今後もこうしたペースでこれが増加し続けました場合、この制度というものの持続可能性、このすばらしい制度がずっと続いていくことができるんだろうかということ、現役世代を中心に保険料負担はどうなっていくんだろうかという大きな課題も一方においてございますので、前回見直しを行った約十年前からの賃金の変化などを踏まえた負担限度額の引上げを行いつつ、平均的な所得を下回る方については引上げ率を抑制するとともに、施行を三回に分けるなどの配慮措置を講じた上で、この制度の見直しを行うということにしておりました。
その後、国会でも御指摘をいただきました。そして、厚生労働省及び厚生労働大臣において患者団体の皆様方と複数回面会をさせていただき、切実なお声をお伺いしたところでございます。私自身も、その報告を受けまして、また、この予算委員会におきましても与野党の各委員から患者の皆様方のお声をお聞かせをいただきました。その多くは、毎月のお支払いが大変だというお声、そして、三か月に一度の処方であるが治療が年単位になっているなど、長期にわたって治療を継続されておられる方々の御不安の声であったというふうに承知をいたしております。

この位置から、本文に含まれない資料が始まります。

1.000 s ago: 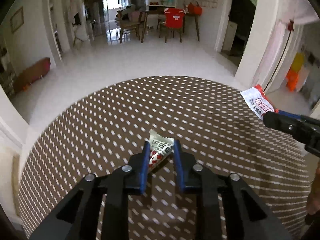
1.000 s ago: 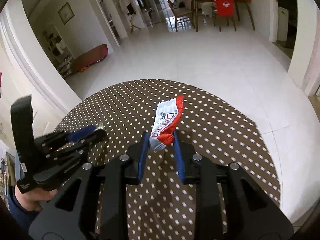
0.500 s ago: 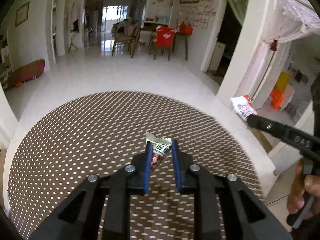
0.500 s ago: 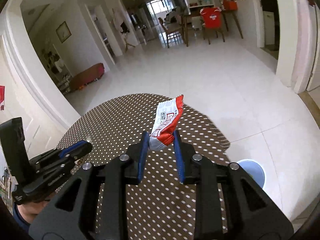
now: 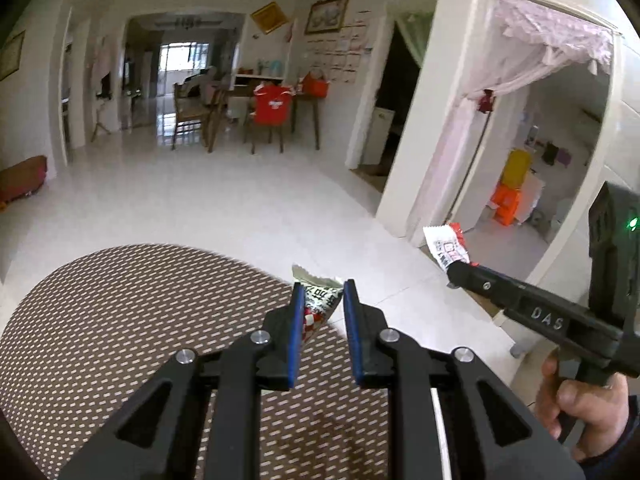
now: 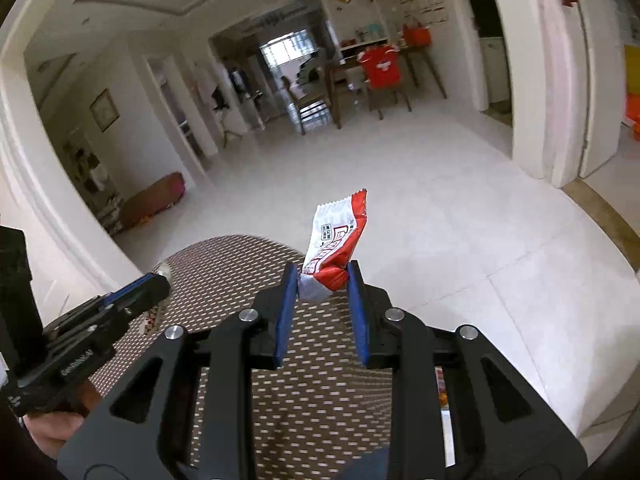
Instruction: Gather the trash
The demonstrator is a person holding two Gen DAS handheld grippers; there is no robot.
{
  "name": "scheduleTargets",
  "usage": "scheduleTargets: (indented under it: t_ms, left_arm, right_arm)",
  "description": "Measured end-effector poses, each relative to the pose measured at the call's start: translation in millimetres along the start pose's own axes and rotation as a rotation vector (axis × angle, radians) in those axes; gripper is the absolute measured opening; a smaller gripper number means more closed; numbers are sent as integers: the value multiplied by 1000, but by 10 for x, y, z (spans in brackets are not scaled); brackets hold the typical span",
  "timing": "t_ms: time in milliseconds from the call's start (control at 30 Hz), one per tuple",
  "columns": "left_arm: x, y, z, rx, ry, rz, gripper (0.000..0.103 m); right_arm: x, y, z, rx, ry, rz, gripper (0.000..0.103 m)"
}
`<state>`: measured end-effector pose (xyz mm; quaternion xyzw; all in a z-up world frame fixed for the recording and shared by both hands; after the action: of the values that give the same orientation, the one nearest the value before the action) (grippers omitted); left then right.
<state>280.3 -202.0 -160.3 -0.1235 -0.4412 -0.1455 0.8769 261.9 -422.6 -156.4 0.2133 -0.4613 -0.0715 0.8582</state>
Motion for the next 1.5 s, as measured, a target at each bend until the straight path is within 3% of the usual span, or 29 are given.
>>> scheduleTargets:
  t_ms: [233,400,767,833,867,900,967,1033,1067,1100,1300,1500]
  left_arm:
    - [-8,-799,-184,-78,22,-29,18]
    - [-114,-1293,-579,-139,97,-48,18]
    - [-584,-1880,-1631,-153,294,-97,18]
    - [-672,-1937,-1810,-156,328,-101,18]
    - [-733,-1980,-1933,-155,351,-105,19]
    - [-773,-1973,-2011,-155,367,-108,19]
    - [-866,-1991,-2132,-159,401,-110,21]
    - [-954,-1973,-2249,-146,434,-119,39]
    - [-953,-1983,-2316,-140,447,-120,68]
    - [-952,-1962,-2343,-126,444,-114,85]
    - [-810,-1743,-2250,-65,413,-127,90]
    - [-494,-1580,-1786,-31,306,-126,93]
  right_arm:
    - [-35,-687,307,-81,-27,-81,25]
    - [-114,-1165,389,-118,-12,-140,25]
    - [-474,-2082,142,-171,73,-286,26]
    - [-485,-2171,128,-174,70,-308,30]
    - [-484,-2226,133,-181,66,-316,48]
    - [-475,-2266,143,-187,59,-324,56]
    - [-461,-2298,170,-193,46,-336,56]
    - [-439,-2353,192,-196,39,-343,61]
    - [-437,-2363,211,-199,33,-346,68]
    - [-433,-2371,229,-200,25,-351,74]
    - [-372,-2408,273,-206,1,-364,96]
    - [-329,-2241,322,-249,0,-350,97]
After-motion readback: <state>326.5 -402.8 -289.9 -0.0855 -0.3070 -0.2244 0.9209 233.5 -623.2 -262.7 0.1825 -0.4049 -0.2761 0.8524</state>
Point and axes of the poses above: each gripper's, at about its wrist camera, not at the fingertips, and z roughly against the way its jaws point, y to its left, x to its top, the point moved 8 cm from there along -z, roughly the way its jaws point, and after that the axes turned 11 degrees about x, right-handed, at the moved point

これを踏まえまして、今般、高額療養費に年四回以上該当される方の自己負担額の見直しを凍結し、据え置くということを政府として決断をさせていただきました。これによって、現に長期間治療が続き、先が見えない中で経済的な御不安を感じておられる方々にとって、負担額は変わらないということになります。
一方、仮に今回の高額療養費制度の見直しを全て凍結をいたしました場合には、後期高齢者で年額平均千円、現役世代では年額三千円から四千二百円、この保険料が負担増になります。
政府には、保険料負担の増に対する多くの切実な御不安の声も届いておりまして、この払拭も喫緊の課題でございます。多数回該当の見直しを凍結しつつも、高額療養費制度の見直し自体は実施をさせていただき、この大切なセーフティーネットを次の時代にも持続可能なものといたしたいと思っております。
患者の皆様方と被保険者の皆様、どちらのお声も真摯に勘案をして、政府としてこのような結論に達したものでございます。